Era ironico, da parte di un uomo così scontroso da far sembrare i cactus amichevoli.
Pochi minuti dopo, Lara stava riordinando la sua area, congedando due amici con tagli superficiali, quando sentì un gran trambusto.
Due letti più in là, un paziente corpulento si agitava come un ossesso sul lettino. Le sue braccia e gambe colpirono medici e infermieri, e fece cadere a terra un vassoio di strumenti.
Lara afferrò degli strumenti puliti e si affrettò, posandoli lontano prima di cercare di aiutare a immobilizzarlo. Era quasi riuscita a legare uno dei suoi polsi quando lui si liberò di nuovo.
La sua grande mano stava per colpirla in testa, quando improvvisamente si fermò.
Un'altra mano afferrò il pugno davanti al suo viso e lo spinse giù, tenendolo fermo abbastanza a lungo da permetterle di legarlo.
«Tutto a posto?»
Lara si voltò a guardare l'inserviente che l'aveva appena salvata da un pugno in faccia, forse evitandole anche un trauma cranico. «Sì, sto...»
Si interruppe quando vide l'uomo molto muscoloso accanto a lei. Accidenti. Come aveva fatto a non notarlo prima?
«S-sì, sto bene, grazie. Mi hai salvato la vita», disse, mezzo scherzando.
«Ma va, solo il tuo orgoglio», scherzò lui con un bel sorriso.
Aiutò la squadra ad assicurarsi che tutte le cinghie fossero ben strette prima di andare ad assistere altri che avevano bisogno. Con tutto lo shock e la paura nell'ospedale, Lara era certa che ci fossero altri pazienti agitati da contenere.
Fu solo alla fine del suo lungo e faticoso turno che si rese conto di non avergli mai chiesto come si chiamasse.
***
Lara sfogliava distrattamente la posta mentre saliva in ascensore verso il suo piano. Di solito le piaceva abbastanza controllarla, ma in quel momento era troppo stanca per apprezzarlo.
Pubblicità, pubblicità, bolletta e altra pubblicità.
Sospirò mentre continuava a scorrere le buste e... Quella non era la sua posta.

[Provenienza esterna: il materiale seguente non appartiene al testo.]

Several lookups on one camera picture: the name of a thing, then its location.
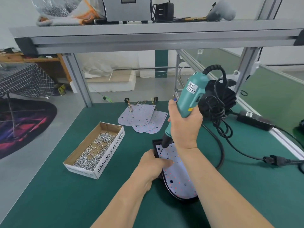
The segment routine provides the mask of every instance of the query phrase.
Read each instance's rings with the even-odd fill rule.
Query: cardboard box
[[[81,156],[81,154],[85,151],[85,149],[95,140],[95,138],[100,134],[100,133],[105,133],[109,132],[112,135],[116,135],[116,138],[112,142],[112,144],[109,146],[107,152],[103,155],[99,163],[97,164],[96,168],[94,171],[89,171],[86,169],[82,169],[79,167],[73,166],[75,161]],[[119,125],[113,125],[113,124],[108,124],[104,122],[100,122],[93,130],[91,133],[89,133],[88,136],[80,143],[80,145],[71,153],[71,155],[63,162],[65,167],[74,173],[81,174],[83,176],[91,177],[94,179],[98,179],[102,172],[104,171],[105,167],[111,160],[113,154],[115,153],[117,147],[119,146],[121,140],[125,136],[125,130],[123,126]]]

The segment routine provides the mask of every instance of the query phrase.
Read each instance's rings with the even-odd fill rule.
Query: electric screwdriver
[[[213,70],[221,70],[223,72],[224,79],[226,79],[226,73],[220,65],[211,65],[204,69],[203,72],[196,72],[192,75],[181,92],[181,95],[177,101],[177,108],[182,118],[186,118],[190,115],[192,109],[197,106],[201,97],[205,93],[205,87],[209,82],[207,74]],[[173,142],[171,136],[171,122],[165,130],[163,135],[162,147],[167,148]]]

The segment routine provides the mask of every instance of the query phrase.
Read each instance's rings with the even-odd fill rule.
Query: electrical outlet
[[[125,3],[136,3],[136,0],[121,0],[121,3],[122,4],[125,4]]]

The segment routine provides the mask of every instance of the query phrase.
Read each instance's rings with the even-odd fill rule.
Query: metal box
[[[103,0],[108,22],[150,21],[151,0]]]

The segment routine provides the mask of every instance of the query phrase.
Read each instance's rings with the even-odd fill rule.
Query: right hand
[[[197,148],[196,139],[203,122],[199,107],[193,108],[187,118],[182,118],[175,101],[169,101],[171,135],[177,149]]]

Le porte si aprirono e lei uscì, girando a destra e continuando a guardare il nome che non conosceva.
Zavien Crane.
Si chiese se potesse essere il precedente inquilino o forse avevano semplicemente digitato il numero dell'appartamento sbagliato.
Che sbadati.
Aggrottò la fronte, riflettendo sulla storia di quella persona quando all'improvviso andò a sbattere contro un corpo duro e caldo.
«Oh cielo, mi dispiace tanto!» Esclamò, chinandosi per raccogliere la posta caduta. «Ho avuto una giornata pesante al lavoro e posso essere così imbranata da...»
Lara si fermò, fissando e sbattendo le palpebre davanti all'uomo di fronte a lei mentre era accovacciata sul pavimento del corridoio.
Eccolo lì, l'uomo molto muscoloso dell'ospedale, che le porgeva le buste.